Executing the Real Init System:
- The kernel now executes the primary init process from the real root filesystem (usually /sbin/init, which is often a symbolic link to systemd, SysVinit, OpenRC, etc.).
Kernel's Ongoing Role:
- From this point on, the kernel image isn't being "loaded" anymore; it is the running core of the operating system.
- The init system takes over user-space initialization (starting services, mounting other filesystems, setting up networking, providing login prompts).
- The kernel continues to run in the background, managing hardware, scheduling processes, managing memory, handling system calls from user applications, and enforcing security.

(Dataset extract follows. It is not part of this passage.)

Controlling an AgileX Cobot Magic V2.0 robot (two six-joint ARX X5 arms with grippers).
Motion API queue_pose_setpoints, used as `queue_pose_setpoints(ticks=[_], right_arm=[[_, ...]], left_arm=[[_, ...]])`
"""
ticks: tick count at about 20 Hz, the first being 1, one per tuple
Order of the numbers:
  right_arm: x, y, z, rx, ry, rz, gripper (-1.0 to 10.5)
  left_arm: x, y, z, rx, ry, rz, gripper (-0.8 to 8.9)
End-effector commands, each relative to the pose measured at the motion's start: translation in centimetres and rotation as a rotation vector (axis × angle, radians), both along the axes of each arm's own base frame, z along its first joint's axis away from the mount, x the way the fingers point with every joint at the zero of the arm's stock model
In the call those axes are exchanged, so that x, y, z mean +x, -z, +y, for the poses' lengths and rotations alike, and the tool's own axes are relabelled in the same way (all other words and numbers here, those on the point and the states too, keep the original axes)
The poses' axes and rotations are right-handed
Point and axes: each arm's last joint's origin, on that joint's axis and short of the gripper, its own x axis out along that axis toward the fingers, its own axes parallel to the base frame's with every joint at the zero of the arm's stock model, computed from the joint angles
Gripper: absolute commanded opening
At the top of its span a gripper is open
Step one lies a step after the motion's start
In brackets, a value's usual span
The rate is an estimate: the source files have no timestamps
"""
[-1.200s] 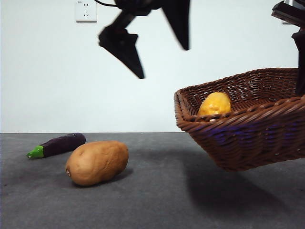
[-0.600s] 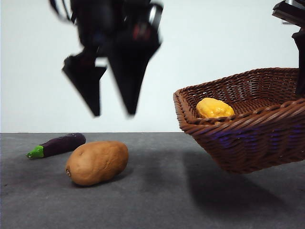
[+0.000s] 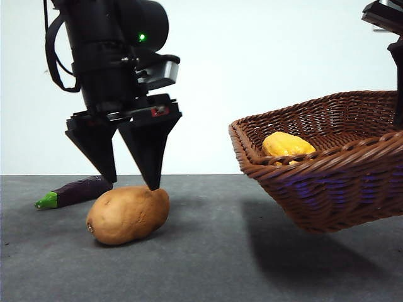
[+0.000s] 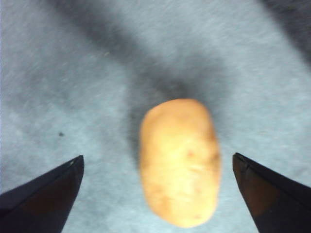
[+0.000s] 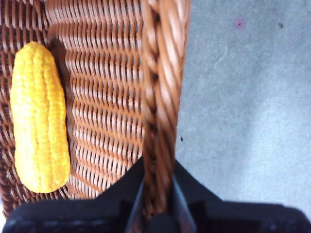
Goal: Help me put the vegetables on the table into the basket
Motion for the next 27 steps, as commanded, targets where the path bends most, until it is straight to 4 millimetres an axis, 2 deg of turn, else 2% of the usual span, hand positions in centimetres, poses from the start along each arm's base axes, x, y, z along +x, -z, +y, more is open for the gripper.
queue_pose_setpoints(ticks=[1, 11, 12, 13, 15, 19, 22, 27], right_arm=[[0.1, -0.4, 0.1, 0.010, -0.015, -0.023, -0.2], [0.1, -0.4, 0.1, 0.007, -0.028, -0.027, -0.2], [0.1, -0.4, 0.1, 0.007, -0.028, -0.028, -0.2], [0.1, -0.4, 0.1, 0.007, -0.028, -0.028, -0.2], [0.1, -0.4, 0.1, 0.006, -0.028, -0.027, -0.2], [0.1, -0.4, 0.1, 0.006, -0.028, -0.028, -0.2], [0.1, -0.4, 0.1, 0.006, -0.029, -0.030, -0.2], [0.1, -0.4, 0.1, 0.006, -0.028, -0.028, -0.2]], left_arm=[[0.6, 1.1, 0.6, -0.004, -0.002, 0.041, 5.35], [1.1, 3.5, 0.2, 0.008, 0.024, 0.126, 5.22], [1.1, 3.5, 0.2, 0.009, 0.025, 0.127, 4.51], [1.1, 3.5, 0.2, 0.011, 0.028, 0.128, 3.30], [1.1, 3.4, 0.2, -0.003, 0.033, 0.132, 0.15], [0.7, 3.1, 0.0, -0.082, 0.042, 0.192, -0.09], [0.1, 1.2, 0.2, -0.172, 0.002, 0.204, -0.09], [-2.5, -6.3, 0.8, -0.548, 0.018, 0.147, -0.08]])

In essence, the kernel image is loaded by the bootloader, sets itself up, uses the initrd to load drivers needed for the real filesystem, switches to that real filesystem, and then hands off control of user-space initialization to the init system while continuing its core OS duties.

What is vmlinuz?

vmlinuz is the compressed image of the kernel. It gets uncompressed, loaded into memory, and executed at boot.

Kernel image isn't an executable kernel, but a "compressed file" of the kernel instead, compressed into either zImage or bzImage formats with zlib.

What is initrd?

The "rd" in initrd stands for RAM Disk.

So, initrd breaks down as:

init: Initial (referring to the early stage of the boot process)
rd: RAM Disk (a disk drive simulated in the computer's RAM)

Purpose:

The initrd is a temporary root filesystem loaded into memory during the Linux boot process. Its main job is to contain the necessary kernel modules (drivers) required to mount the actual root filesystem. This is crucial when the drivers needed for the storage controller (SATA, SCSI, NVMe) or filesystem type (LVM, encrypted volumes, network filesystems) are not built directly into the kernel itself.

Once the kernel loads the drivers from the initrd and successfully mounts the real root filesystem, it discards the initrd and continues the boot process using the real filesystem.

Note: While technically initrd refers to an actual block device image, modern Linux systems mostly use initramfs (initial RAM filesystem), which is a cpio archive unpacked into memory (tmpfs). However, the term initrd is often still used colloquially to refer to this initial RAM-based filesystem concept. The purpose remains the same.

What is a generic Linux kernel image?

The one that the distribution's developers create specifically to boot on a wide variety of hardware; the device drivers for this generic kernel image are included as loadable kernel modules.